Elizabeth Ashley is a British physician who is Director of the Laos-Oxford-Mahosot Hospital-Wellcome Trust Research Unit (LOMWRU) in Laos. She specialises in infectious diseases and medical microbiology and virology. She is an associate editor for the Malaria Journal and serves on the Council of the International Society for Infectious Diseases.

Early life and education 
Ashley grew up in Croydon. She attended a comprehensive concert school, where she specialised in mathematics, French and science. She became interested in medicine as a teenager, and trained as a physician in London. She completed an intercalated degree in sociology. In 2000, Ashley moved to Mae Sot, where she started working in the Mahosot Hospital. Later that year, she moved to the Shoklo Malaria Research Unit to provide healthcare for people living around the Thai-Myanmar border.
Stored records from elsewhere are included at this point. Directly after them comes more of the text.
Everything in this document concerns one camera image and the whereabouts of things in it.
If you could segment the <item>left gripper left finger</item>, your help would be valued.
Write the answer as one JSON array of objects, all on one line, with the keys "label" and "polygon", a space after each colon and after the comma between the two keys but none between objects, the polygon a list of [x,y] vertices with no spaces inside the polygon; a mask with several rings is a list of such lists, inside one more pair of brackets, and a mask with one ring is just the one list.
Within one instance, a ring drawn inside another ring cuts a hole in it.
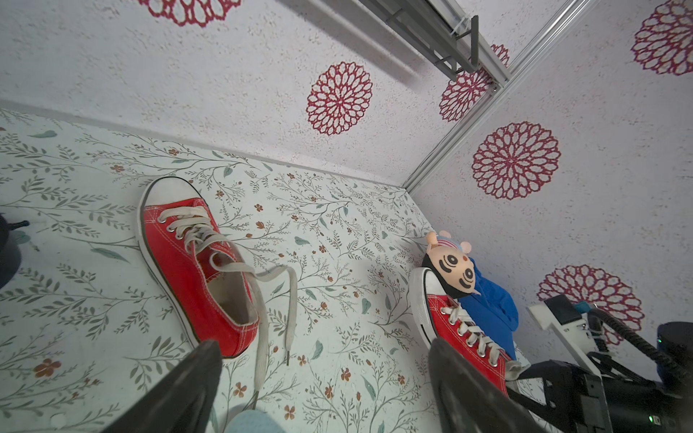
[{"label": "left gripper left finger", "polygon": [[204,432],[222,370],[218,342],[199,344],[106,433]]}]

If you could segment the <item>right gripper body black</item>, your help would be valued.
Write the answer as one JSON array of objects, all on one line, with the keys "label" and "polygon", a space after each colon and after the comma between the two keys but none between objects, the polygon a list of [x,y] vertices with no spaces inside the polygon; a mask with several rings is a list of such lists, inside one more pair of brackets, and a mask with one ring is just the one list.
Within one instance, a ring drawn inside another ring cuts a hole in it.
[{"label": "right gripper body black", "polygon": [[533,364],[544,402],[509,389],[509,397],[562,432],[691,432],[692,395],[672,393],[638,375],[598,376],[561,361]]}]

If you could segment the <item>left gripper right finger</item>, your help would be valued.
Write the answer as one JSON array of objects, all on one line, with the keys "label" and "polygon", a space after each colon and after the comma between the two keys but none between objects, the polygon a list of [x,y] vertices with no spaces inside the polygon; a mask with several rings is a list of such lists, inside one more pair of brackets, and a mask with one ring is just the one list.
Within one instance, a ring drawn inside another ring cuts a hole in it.
[{"label": "left gripper right finger", "polygon": [[443,432],[544,431],[528,411],[491,384],[447,341],[432,341],[428,361]]}]

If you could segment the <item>light blue insole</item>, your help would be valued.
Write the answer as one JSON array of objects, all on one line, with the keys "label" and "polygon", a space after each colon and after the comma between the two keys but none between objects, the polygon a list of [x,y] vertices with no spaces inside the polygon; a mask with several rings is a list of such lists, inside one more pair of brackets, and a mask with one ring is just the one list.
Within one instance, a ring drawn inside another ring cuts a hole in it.
[{"label": "light blue insole", "polygon": [[225,433],[285,433],[276,421],[262,411],[241,411],[227,424]]}]

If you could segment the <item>red canvas sneaker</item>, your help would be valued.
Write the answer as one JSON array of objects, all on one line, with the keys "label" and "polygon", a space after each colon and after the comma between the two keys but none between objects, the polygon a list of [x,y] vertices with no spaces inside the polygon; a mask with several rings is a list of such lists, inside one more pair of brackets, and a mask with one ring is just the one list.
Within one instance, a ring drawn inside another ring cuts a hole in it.
[{"label": "red canvas sneaker", "polygon": [[236,358],[257,343],[254,389],[265,384],[269,315],[261,283],[286,278],[289,307],[284,348],[292,349],[298,311],[298,279],[290,266],[258,272],[219,231],[201,194],[179,177],[147,185],[138,207],[137,241],[144,261],[171,301],[191,344],[218,343],[222,357]]},{"label": "red canvas sneaker", "polygon": [[523,372],[505,350],[487,336],[472,316],[444,292],[430,268],[411,272],[408,300],[416,328],[427,347],[440,338],[469,361],[483,377],[507,395],[507,383]]}]

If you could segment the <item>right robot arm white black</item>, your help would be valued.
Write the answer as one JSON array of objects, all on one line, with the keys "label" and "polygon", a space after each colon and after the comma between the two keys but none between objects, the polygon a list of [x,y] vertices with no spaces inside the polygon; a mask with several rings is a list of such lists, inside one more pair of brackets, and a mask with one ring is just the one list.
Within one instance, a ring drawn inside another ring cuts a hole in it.
[{"label": "right robot arm white black", "polygon": [[692,324],[657,328],[657,345],[644,351],[659,379],[649,380],[615,361],[598,343],[587,353],[598,374],[575,364],[534,364],[524,380],[538,379],[543,402],[510,391],[510,398],[561,432],[691,432]]}]
She worked under the supervision of Nick White and Francois Nosten. She realised that malaria research was her vocation in 2006. Based on her experiences in these places, Ashley completed a doctorate on chemotherapeutic studies. She worked as a clinician in Paris and London. In Paris she worked for Médecins Sans Frontières.

Research and career 
Ashley was appointed head of the Tracking Resistance to Artemisinin Collaboration (TRAC) in 2011. Under her leadership, the organisation mapped the extent of artemisinin resistance in Plasmodium falciparum. The trial included 15 sites in 10 counties of Asia and Africa.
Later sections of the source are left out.